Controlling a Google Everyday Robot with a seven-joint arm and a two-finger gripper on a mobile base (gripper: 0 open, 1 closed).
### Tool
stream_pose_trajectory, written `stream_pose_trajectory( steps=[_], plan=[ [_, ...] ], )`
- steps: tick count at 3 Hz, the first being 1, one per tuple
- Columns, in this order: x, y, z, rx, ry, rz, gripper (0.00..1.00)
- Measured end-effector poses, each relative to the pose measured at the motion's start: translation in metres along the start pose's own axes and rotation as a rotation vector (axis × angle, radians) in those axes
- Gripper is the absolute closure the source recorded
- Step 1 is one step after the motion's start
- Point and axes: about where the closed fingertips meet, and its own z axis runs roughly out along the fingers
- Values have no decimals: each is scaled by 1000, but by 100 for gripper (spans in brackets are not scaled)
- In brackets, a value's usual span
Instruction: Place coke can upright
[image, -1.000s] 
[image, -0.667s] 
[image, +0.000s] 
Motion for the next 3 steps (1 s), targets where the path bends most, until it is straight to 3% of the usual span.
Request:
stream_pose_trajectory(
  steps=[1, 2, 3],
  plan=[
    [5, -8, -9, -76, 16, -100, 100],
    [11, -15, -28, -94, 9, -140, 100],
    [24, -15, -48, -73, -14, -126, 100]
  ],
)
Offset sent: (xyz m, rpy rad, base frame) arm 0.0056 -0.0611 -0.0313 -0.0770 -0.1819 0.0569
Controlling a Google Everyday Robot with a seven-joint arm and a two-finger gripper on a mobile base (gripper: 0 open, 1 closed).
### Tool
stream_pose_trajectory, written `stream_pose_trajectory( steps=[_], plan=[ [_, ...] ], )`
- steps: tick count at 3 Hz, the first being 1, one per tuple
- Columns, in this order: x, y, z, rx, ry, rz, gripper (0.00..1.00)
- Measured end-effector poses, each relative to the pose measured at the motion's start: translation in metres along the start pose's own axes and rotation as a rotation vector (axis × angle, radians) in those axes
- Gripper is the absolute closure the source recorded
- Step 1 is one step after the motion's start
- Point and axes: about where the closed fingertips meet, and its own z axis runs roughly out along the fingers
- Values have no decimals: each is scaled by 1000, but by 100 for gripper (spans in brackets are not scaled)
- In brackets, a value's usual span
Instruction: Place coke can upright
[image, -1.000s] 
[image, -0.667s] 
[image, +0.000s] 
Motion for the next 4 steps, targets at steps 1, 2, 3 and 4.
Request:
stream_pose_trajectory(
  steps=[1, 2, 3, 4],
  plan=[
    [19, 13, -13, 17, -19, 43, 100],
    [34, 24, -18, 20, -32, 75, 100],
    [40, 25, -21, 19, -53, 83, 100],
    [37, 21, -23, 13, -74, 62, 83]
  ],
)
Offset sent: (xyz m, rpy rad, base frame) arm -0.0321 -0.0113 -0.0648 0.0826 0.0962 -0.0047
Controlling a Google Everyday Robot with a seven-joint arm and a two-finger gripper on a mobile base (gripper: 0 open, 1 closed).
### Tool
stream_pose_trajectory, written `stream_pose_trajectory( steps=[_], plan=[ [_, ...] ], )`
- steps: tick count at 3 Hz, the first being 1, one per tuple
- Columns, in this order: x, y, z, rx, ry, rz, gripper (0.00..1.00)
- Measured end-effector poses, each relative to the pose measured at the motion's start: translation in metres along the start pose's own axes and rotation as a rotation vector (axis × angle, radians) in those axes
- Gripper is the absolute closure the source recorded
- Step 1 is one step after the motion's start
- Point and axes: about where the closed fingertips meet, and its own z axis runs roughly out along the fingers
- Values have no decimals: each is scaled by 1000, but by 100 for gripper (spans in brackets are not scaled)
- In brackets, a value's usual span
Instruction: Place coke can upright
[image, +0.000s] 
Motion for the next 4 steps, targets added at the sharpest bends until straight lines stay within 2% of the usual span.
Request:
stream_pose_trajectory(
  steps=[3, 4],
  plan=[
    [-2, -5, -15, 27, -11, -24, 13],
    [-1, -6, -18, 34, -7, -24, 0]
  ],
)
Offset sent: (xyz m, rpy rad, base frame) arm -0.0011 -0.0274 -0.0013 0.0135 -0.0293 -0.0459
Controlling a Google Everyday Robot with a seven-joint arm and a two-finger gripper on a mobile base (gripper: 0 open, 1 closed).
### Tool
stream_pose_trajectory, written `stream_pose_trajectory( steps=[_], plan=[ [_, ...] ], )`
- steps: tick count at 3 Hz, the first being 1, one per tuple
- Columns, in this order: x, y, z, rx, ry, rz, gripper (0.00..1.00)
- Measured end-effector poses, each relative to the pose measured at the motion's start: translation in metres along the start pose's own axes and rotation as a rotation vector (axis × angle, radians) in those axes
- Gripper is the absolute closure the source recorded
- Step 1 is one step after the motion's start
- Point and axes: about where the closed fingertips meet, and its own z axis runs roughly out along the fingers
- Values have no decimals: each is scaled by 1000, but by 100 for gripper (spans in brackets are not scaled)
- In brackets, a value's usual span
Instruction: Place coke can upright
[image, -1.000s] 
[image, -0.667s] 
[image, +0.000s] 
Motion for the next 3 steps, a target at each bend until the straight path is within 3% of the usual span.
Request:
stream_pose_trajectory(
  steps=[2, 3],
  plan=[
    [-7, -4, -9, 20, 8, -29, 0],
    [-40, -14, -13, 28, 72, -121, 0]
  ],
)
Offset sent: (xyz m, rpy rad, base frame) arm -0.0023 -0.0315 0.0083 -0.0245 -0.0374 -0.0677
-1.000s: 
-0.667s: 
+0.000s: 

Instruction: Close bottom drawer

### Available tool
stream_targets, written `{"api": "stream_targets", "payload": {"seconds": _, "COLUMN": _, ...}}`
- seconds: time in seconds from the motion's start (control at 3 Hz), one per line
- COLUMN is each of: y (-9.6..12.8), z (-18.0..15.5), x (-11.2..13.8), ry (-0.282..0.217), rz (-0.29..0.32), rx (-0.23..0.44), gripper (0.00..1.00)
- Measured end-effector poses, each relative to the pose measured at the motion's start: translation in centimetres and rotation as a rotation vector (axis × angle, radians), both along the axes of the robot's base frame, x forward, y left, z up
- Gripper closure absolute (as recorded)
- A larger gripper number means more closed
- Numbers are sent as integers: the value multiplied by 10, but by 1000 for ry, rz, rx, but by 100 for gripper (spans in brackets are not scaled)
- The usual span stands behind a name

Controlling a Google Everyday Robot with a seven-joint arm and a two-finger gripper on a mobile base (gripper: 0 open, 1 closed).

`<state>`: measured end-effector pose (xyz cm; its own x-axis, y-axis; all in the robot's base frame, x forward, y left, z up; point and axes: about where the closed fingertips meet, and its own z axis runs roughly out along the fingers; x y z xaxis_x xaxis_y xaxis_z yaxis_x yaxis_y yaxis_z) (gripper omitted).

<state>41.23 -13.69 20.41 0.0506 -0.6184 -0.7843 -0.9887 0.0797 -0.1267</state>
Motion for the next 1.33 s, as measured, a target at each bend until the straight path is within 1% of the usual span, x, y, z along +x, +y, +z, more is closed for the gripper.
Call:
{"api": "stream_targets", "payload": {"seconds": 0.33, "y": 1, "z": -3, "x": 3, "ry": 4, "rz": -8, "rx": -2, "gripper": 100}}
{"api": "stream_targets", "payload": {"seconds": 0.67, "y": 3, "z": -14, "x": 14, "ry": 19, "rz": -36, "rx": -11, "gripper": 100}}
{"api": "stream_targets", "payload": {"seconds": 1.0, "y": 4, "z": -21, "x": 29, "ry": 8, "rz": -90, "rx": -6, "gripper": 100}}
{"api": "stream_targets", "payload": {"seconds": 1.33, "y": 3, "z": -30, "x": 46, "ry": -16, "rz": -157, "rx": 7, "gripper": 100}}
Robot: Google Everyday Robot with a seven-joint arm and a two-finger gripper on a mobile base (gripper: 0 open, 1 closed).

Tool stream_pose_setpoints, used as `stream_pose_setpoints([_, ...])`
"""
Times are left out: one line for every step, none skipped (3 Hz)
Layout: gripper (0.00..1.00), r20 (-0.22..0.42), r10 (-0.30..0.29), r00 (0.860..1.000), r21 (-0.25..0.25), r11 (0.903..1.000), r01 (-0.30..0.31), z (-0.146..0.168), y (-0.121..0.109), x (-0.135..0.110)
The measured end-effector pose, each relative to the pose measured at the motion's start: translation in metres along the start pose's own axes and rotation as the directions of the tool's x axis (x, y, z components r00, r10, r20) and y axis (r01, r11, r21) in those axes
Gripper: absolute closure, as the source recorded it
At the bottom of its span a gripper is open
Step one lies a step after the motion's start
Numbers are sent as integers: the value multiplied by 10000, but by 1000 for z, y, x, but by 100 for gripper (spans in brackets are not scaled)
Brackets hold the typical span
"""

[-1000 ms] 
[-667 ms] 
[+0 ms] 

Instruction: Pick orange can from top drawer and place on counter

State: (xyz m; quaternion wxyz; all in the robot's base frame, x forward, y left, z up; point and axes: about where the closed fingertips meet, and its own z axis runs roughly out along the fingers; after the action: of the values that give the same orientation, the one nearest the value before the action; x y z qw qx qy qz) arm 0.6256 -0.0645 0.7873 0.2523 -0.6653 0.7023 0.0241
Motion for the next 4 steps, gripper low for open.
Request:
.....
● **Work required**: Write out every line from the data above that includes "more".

● **Solution for this task**:
- A larger gripper number means more closed
Motion for the next 1.33 s, as measured, a target at each bend until the straight path is within 1% of the usual span, x, y, z along +x, +y, +z, more is closed for the gripper.

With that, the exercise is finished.